GANA Payment, a DeFi payment platform based on BSC, has been hacked into, losing USD 3.1 million in November 2025, with the attacker taking control of a smart contract and exploiting its unstake function to steal funds from users.
The hack was initially discovered and published by ZachXBT and was likely caused by the theft of private keys utilised to transfer ownership to the attacker. After gaining control, they were able to manipulate reward rates on the payment platform, allowing them to use the project’s unstack function and get more GANA tokens as rewards.
How the attack took place
After taking these steps, the attacker transferred the stolen assets to other chains and laundered the funds using Tornado Cash, sending almost a third to the mixer on BSC and bringing the rest to Ethereum, where another part of the funds was deposited into Tornado Cash. The 346 ETH remaining, valued at approximately USD 1.05 million, was left in an Ethereum wallet.
When they took over the contract, the attacker was able to exploit stolen privileges to modify the underlying rules of how the contract works.
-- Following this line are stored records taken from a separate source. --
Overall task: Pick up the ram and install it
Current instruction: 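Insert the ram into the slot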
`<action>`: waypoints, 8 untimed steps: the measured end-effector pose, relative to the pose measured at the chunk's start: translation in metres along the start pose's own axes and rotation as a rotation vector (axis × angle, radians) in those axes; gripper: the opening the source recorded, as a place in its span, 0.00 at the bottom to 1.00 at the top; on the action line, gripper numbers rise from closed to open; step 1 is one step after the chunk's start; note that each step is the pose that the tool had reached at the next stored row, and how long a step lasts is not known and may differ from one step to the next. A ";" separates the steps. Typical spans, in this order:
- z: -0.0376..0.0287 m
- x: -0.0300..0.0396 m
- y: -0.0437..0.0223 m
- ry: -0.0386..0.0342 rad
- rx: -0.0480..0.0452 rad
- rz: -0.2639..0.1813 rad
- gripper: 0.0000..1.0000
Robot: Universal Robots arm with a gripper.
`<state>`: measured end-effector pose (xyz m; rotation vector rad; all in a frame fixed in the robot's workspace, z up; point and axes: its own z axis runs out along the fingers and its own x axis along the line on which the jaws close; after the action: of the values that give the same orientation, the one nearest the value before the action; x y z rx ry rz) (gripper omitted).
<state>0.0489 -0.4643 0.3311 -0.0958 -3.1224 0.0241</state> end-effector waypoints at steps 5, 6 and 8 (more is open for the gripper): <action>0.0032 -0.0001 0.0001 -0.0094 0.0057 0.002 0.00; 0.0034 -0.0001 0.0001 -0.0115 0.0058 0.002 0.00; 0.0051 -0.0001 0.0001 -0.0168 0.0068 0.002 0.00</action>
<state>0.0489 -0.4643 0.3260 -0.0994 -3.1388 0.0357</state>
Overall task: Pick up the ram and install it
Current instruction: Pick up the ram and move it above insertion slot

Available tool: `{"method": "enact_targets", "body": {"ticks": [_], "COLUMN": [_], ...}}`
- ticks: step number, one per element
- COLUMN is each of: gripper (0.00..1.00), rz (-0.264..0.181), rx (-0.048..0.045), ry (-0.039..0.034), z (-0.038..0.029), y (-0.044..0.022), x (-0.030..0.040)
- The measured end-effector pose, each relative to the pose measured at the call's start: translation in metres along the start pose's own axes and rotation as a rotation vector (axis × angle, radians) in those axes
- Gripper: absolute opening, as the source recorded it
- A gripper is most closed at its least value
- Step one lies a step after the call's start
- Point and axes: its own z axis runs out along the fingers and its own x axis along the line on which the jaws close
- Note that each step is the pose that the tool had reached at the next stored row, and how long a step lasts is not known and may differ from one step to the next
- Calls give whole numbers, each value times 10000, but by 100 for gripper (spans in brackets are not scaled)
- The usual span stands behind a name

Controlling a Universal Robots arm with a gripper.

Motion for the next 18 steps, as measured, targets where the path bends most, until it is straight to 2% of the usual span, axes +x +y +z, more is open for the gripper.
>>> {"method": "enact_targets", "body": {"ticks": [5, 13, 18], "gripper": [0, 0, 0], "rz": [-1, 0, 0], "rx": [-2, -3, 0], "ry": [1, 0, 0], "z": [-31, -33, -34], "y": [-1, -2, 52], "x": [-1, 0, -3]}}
Changing reward rates enables them to drain value from the contract while exploiting legitimate functionality. High-level authority-abuse attacks such as these can be prevented by restricting the power assigned to a particular blockchain account and decentralising control via a multi-sig wallet or similar measures.
GANA Payment launched an investigation the moment it became aware of the attack, saying a project reboot would remap users’ asset addresses and associated permissions. Yet, the incident caused a 90% drop in value for the company’s GANA token.
The GANA Payment hack is another instance where attackers used off-chain schemes to target DeFi projects, likely using a compromised key to take over the project’s smart contract. To avoid similar cyberattacks in the future, companies have to implement private key security procedures, including multisignature wallets, MPC wallets, and cold storage of private keys.